Après l’échec patent de l’opération Serval, puis cuisant de l’opération Barkhane, la France propose une nouvelle méthode de lutte contre le terrorisme dans le Sahel : l’opération Takuba. Pour quelle envergure ?

 

En 2012 le Mali sombrait sous le coup des attaques terroristes à la suite du coup d’Etat imprescriptible perpétré par la bande de capitaine Amadou Haya Sanogo, contre le régime démocratiquement élu du Gal Amadou Toumani Touré. Coup sur coup les régions du Nord tombaient aux mains des adeptes du djihad.

Pour stopper l’avancée des terroristes, le Président de la transition d’alors, Pr Dioncounda Traoré a fait appel à la France du Président François Hollande. L’Opération Serval est lancée. Ses premières actions furent stoppeuses de l’avancée puis la traque des ennemis de la république. Quelques mois suivant, Serval a cédé la place à l’opération Barkhane.

Dans l’un ou l’autre des cas, les terroristes ont été traqués, démasqués, voire tués. Mais le hic est que ces opérations n’ont pas satisfait les attentes placées en elles par les populations maliennes. Celles-ci reprochent à la France, maître d’œuvre de ces opérations, de connivence avec les ex-rebelles du Nord qui se réclament républicains le jour et terroristes la nuit.

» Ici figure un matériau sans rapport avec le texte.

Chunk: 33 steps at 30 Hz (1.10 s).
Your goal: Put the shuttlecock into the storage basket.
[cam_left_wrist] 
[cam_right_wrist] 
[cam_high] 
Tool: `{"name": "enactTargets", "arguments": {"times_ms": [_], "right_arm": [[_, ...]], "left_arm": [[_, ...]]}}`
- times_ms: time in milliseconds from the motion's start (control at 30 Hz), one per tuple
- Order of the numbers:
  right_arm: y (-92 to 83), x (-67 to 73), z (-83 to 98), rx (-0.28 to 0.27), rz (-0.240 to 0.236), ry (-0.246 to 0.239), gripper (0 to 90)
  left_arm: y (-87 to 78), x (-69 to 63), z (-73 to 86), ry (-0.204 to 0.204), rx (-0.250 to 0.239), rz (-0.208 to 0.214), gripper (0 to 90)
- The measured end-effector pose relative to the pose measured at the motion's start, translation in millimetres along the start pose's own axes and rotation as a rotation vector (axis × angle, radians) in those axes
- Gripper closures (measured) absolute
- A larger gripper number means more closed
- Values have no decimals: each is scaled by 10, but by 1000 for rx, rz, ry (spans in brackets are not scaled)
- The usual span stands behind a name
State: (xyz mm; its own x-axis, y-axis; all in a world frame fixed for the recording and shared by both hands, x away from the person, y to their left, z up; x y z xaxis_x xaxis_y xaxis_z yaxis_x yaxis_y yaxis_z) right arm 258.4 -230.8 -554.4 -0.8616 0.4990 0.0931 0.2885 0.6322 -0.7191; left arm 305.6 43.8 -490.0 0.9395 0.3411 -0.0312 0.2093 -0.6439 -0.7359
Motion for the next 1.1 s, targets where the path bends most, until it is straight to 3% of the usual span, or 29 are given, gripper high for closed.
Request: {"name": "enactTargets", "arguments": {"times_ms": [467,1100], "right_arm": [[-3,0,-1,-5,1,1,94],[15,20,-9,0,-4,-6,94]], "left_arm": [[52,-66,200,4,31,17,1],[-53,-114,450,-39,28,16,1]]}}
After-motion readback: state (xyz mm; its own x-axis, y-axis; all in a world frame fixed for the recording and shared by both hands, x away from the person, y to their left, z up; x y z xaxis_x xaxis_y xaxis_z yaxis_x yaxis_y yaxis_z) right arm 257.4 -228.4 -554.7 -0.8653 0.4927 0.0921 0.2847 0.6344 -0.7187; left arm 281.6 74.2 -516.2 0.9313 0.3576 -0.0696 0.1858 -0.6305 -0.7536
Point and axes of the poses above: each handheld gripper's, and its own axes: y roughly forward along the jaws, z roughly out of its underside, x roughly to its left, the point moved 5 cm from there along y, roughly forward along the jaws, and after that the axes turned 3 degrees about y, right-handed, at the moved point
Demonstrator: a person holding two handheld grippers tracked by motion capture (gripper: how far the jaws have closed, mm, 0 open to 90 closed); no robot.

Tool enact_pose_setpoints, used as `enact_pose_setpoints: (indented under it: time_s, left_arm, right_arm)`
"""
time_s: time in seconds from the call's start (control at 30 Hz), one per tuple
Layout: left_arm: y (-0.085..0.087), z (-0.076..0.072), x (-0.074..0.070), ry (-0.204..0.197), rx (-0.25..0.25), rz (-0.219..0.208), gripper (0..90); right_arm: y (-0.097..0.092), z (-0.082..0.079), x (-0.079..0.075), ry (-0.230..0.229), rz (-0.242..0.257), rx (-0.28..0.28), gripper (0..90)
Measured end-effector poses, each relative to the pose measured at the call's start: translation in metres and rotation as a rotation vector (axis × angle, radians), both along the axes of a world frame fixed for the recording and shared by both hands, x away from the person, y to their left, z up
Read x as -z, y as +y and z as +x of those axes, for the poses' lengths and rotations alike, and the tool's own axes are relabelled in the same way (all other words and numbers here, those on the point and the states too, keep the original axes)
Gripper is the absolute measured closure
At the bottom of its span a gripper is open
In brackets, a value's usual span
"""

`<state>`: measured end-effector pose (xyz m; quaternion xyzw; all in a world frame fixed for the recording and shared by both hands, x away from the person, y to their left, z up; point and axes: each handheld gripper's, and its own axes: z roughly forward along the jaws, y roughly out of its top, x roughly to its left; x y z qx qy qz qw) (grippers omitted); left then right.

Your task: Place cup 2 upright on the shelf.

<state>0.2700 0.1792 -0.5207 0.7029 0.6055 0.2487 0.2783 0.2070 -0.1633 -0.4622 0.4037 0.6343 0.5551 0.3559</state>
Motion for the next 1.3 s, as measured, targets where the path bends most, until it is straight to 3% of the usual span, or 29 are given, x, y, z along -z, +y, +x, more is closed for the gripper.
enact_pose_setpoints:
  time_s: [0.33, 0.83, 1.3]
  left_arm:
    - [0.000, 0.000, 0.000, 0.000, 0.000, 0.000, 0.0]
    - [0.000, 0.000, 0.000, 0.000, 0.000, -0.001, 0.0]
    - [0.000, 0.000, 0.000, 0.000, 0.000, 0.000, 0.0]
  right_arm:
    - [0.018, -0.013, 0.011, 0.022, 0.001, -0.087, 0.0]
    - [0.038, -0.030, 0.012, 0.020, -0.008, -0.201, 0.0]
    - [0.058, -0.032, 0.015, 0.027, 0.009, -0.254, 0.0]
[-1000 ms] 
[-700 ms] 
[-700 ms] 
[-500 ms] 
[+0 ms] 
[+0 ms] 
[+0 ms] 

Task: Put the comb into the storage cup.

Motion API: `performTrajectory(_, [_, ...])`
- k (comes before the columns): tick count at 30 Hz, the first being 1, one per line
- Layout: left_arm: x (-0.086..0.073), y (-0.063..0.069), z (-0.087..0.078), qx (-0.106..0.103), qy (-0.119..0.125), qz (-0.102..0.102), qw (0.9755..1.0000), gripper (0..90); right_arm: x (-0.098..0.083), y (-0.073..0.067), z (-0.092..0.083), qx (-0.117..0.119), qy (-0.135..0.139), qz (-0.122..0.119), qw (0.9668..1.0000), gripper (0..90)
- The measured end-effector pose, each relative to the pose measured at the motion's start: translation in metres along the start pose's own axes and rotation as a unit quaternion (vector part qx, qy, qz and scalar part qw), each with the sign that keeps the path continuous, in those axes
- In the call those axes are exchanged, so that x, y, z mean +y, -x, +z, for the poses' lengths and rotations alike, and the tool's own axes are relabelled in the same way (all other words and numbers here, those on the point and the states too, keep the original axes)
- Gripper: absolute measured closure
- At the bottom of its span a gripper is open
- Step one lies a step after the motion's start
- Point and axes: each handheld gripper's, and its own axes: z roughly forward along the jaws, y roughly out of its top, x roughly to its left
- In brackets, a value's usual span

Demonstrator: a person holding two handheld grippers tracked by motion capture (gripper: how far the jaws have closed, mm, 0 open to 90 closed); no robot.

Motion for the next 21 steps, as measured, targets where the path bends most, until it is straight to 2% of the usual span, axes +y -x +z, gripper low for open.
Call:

Les populations en zones occupées, où sévissent les attaques terroristes, vont jusqu’à pointer du doigt les soldats de la barkhane de trahir les positions de Forces Armées Maliennes (FAMa) devenant de plus la cible des attaques terroristes.

Le pouvoir de Bamako, de son côté, perd au fil du temps sa confiance en l’ancien colonisateur dont les agissements frisent le parrainage de la concrétisation du projet de création de l’Etat fantôme de l’« Azawad », au détriment de la République. D’où ses nouveaux pas vers la Russie. La rencontre du ministre de la défense du Mali, Gal Ibrahim Dahirou Dembélé, avec son homologue russe, dont les échanges ont été fructueux, ensuite l’audience accordée à l’Ambassadeur russe au Mali, à Koulouba, par le Chef de l’Etat IBK qui rencontra quelques jours plus tard son homologue russe, Vladimir Poutine,  inquiète Paris.

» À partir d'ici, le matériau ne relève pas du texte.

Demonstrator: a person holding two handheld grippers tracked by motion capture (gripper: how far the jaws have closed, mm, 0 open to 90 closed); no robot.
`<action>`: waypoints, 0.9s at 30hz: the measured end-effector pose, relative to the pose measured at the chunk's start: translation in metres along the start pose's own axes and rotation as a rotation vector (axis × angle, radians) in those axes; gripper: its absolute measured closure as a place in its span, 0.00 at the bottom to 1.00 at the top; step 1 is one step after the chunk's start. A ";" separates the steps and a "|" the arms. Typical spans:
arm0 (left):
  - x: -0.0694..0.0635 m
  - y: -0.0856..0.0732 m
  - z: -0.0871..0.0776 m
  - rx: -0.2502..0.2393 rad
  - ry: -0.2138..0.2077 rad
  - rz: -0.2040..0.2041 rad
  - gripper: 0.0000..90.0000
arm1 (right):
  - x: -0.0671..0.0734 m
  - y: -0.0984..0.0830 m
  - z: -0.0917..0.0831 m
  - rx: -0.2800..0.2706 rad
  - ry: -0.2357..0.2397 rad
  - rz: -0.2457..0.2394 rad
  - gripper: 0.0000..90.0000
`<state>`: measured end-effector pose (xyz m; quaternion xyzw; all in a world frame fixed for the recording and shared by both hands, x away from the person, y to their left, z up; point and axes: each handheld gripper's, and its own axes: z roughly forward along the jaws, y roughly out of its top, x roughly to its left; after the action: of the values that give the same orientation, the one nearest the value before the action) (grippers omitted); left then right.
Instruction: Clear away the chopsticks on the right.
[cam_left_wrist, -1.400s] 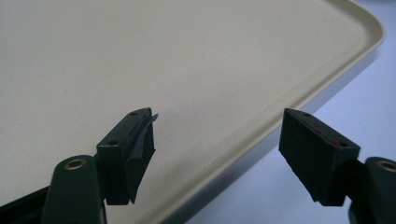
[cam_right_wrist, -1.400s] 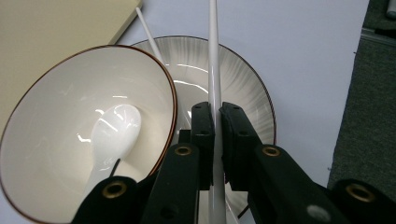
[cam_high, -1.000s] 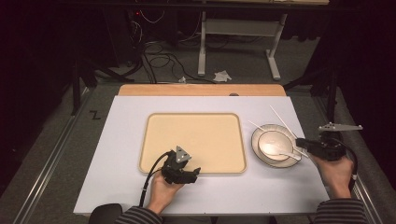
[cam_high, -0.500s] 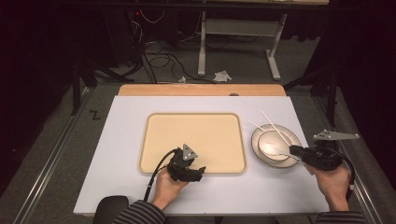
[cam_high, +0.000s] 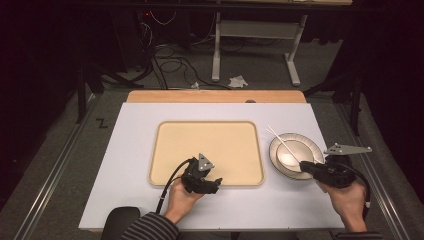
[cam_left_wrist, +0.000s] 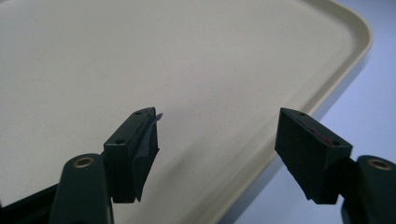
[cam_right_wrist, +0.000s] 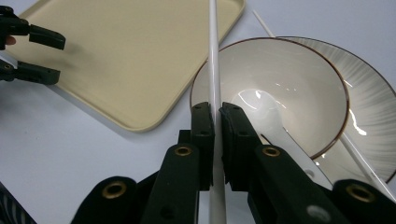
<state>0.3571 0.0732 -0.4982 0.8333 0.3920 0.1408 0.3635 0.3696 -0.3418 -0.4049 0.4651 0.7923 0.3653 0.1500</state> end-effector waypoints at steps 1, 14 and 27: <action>0.000 0.001 0.000 0.000 -0.002 0.003 0.34 | 0.003 0.000 0.000 0.001 0.003 0.004 0.95; -0.001 0.004 0.003 0.000 -0.006 0.020 0.33 | 0.027 -0.001 0.006 0.034 0.046 -0.024 0.95; -0.002 0.003 0.000 0.000 0.015 0.019 0.33 | 0.040 0.002 0.020 0.036 0.060 -0.024 0.95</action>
<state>0.3578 0.0706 -0.4963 0.8358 0.3867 0.1506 0.3593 0.3612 -0.2984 -0.4126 0.4469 0.8085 0.3629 0.1220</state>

Pour masquer l’échec de ces deux opérations : serval et barkhane, la France s’est lancée dans une opération de séduction. En mission dans les pays du Sahel, la ministre française des Armées, Parly, annoncera l’opération « Takuba » (le Sabre) dans le Sahel contre le terrorisme. Parly a voulu être plus séductrice en annonçant la mort du numéro deux des responsables terroristes dans le Sahel, tué un mois après. Pourquoi l’annonce n’avait pas été faite au préalable, avant cette tournée régionale ? se demandent beaucoup d’observateurs de la situation sécuritaire dans le Sahel.

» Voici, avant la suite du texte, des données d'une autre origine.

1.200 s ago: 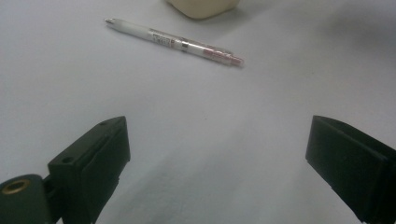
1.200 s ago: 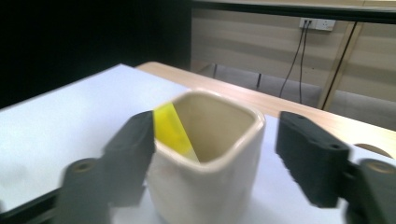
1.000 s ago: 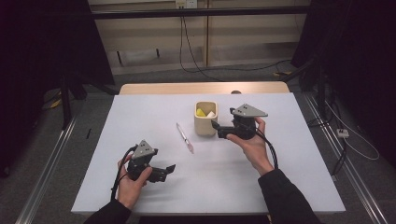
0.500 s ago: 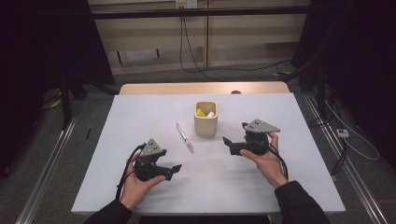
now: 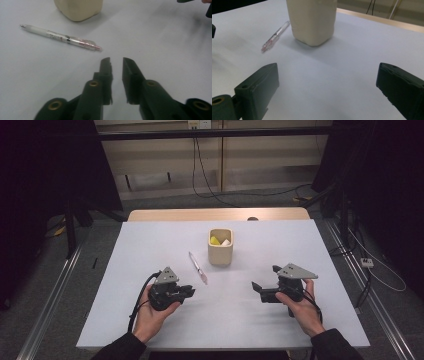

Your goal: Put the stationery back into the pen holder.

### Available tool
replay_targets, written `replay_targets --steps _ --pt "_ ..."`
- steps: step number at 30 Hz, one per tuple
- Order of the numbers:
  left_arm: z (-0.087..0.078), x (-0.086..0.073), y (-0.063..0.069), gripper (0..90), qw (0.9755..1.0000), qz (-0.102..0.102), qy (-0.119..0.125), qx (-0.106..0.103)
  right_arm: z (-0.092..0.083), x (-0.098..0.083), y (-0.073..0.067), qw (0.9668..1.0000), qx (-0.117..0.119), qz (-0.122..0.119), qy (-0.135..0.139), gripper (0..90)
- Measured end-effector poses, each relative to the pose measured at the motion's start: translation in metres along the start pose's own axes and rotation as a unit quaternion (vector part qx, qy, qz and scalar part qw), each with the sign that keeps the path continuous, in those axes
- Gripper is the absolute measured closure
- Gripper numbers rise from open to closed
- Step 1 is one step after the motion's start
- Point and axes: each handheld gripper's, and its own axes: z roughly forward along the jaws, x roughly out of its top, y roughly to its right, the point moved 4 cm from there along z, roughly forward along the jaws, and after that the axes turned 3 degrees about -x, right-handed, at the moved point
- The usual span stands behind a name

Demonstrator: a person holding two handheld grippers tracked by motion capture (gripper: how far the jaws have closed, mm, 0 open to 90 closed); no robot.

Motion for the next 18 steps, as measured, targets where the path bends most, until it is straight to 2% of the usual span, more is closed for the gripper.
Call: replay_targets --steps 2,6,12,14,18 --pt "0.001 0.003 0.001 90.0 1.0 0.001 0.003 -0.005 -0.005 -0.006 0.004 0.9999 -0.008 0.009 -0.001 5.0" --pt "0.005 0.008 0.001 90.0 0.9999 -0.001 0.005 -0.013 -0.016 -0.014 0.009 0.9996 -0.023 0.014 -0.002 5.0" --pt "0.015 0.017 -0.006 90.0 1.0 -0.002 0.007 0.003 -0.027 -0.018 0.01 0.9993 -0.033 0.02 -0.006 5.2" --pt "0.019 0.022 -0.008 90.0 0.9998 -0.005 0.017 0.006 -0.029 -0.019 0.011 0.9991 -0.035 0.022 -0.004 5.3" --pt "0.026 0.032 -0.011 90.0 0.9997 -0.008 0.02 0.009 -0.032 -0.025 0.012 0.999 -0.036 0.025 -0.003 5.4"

L’opération « Takuba » ne séduit point plus d’un Malien. Elle est conçue comme une espèce de néocolonialisme. L’envergure de cette opération est d’office minime au Mali, car visiblement la France n’a rien à prouver de nouveau en termes de méthode et d’efficacité de ses différentes opérations contre le terrorisme au Mali. Au lieu de se muer à tout moment, la France ferait mieux d’appuyer en équipements l’armée malienne et la laisser mener le ratissage des zones occupées. Ainsi, Kidal ne sera plus une ville de non droit, au statut particulier.